Non-Equilibrium Field Theory for Dynamics Starting from Arbitrary Athermal Initial Conditions

TL;DR

This paper extends the Schwinger Keldysh field theory to describe non-equilibrium quantum dynamics starting from arbitrary initial states, providing exact solutions for non-interacting systems and insights into initial correlations.

Contribution

It introduces a formalism to handle arbitrary initial density matrices in non-equilibrium quantum field theory, applicable to both Bosons and Fermions, and for open and closed systems.

Findings

Exact expressions for correlation functions in non-interacting systems with arbitrary initial states.

Method to quantify Wick's theorem violation due to initial correlations.

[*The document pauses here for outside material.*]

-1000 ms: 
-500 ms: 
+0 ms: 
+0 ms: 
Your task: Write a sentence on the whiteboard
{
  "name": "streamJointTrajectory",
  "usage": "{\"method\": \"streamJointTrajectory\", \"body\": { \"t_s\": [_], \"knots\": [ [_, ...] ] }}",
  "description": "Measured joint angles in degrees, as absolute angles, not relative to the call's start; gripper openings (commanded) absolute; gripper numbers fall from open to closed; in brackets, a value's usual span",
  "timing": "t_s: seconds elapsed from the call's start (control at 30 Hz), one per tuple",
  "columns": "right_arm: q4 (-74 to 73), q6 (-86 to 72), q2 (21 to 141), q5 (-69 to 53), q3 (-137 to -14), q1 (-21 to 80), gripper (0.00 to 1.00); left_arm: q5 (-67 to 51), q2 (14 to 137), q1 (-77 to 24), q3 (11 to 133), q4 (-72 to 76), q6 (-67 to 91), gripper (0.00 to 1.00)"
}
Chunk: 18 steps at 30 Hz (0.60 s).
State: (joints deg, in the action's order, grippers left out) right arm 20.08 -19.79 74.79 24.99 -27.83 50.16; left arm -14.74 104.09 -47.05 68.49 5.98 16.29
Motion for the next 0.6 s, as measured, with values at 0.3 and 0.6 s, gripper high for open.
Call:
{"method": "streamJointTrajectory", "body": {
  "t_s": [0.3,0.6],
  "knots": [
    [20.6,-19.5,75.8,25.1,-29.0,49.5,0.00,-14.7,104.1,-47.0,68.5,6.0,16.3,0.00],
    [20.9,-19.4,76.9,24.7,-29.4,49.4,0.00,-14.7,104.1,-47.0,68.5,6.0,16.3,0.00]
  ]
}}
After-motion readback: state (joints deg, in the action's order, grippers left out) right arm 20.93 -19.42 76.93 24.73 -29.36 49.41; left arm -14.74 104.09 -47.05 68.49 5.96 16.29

Application to density and current profiles in open quantum systems.

Abstract

Schwinger Keldysh field theory is a widely used paradigm to study non-equilibrium dynamics of quantum many-body systems starting from a thermal state. We extend this formalism to describe non-equilibrium dynamics of quantum systems starting from arbitrary initial many-body density matrices. We show how this can be done for both Bosons and Fermions, and for both closed and open quantum systems, using additional sources coupled to bilinears of the fields at the initial time, calculating Green's functions in a theory with these sources, and then taking appropriate set of derivatives of these Green's functions w.r.t. initial sources to obtain physical observables. The set of derivatives depend on the initial density matrix. The physical correlators in a dynamics with arbitrary initial conditions do not satisfy Wick's theorem, even for non-interacting systems. However our formalism constructs intermediate ``n-particle Green's functions'' which obey Wick's theorem and provide a prescription to obtain physical correlation functions from them. This allows us to obtain analytic answers for all physical many body correlation functions of a non-interacting system even when it is initialized to an arbitrary density matrix. We use these exact expressions to obtain an estimate of the violation of Wick's theorem, and relate it to presence of connected multi-particle initial correlations in the system. We illustrate this new formalism by calculating density and current profiles in many body Fermionic and Bosonic open quantum systems initialized to non-trivial density matrices. We have also shown how this formalism can be extended to interacting many body systems.